EXERCISE DETAILS: Extract, from the listing that follows, each line containing the word "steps".

GIVEN DATA:
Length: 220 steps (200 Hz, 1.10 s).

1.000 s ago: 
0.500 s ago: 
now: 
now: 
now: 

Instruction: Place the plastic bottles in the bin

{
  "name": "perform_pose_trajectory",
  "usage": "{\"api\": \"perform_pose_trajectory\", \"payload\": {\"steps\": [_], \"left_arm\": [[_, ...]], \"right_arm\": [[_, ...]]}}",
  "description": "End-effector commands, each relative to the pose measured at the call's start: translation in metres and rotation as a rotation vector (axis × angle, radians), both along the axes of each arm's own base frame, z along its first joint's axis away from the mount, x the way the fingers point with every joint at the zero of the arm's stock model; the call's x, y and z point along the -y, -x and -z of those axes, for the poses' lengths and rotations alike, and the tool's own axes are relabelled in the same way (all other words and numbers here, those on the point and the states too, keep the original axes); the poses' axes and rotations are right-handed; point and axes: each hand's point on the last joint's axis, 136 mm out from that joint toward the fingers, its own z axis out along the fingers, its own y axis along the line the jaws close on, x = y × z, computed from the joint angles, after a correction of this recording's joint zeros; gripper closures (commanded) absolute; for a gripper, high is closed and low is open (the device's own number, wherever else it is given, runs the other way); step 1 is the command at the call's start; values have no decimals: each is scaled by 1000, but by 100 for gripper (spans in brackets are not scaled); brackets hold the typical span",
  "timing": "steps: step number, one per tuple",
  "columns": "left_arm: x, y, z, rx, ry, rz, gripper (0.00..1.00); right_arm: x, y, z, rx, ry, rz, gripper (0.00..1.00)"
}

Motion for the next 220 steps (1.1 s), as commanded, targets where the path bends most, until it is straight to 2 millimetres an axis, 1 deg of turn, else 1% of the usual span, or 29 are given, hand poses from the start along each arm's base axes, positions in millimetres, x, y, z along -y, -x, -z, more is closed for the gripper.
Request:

SOLUTION BELOW:
Length: 220 steps (200 Hz, 1.10 s).
  "usage": "{\"api\": \"perform_pose_trajectory\", \"payload\": {\"steps\": [_], \"left_arm\": [[_, ...]], \"right_arm\": [[_, ...]]}}",
  "timing": "steps: step number, one per tuple",
Motion for the next 220 steps (1.1 s), as commanded, targets where the path bends most, until it is straight to 2 millimetres an axis, 1 deg of turn, else 1% of the usual span, or 29 are given, hand poses from the start along each arm's base axes, positions in millimetres, x, y, z along -y, -x, -z, more is closed for the gripper.

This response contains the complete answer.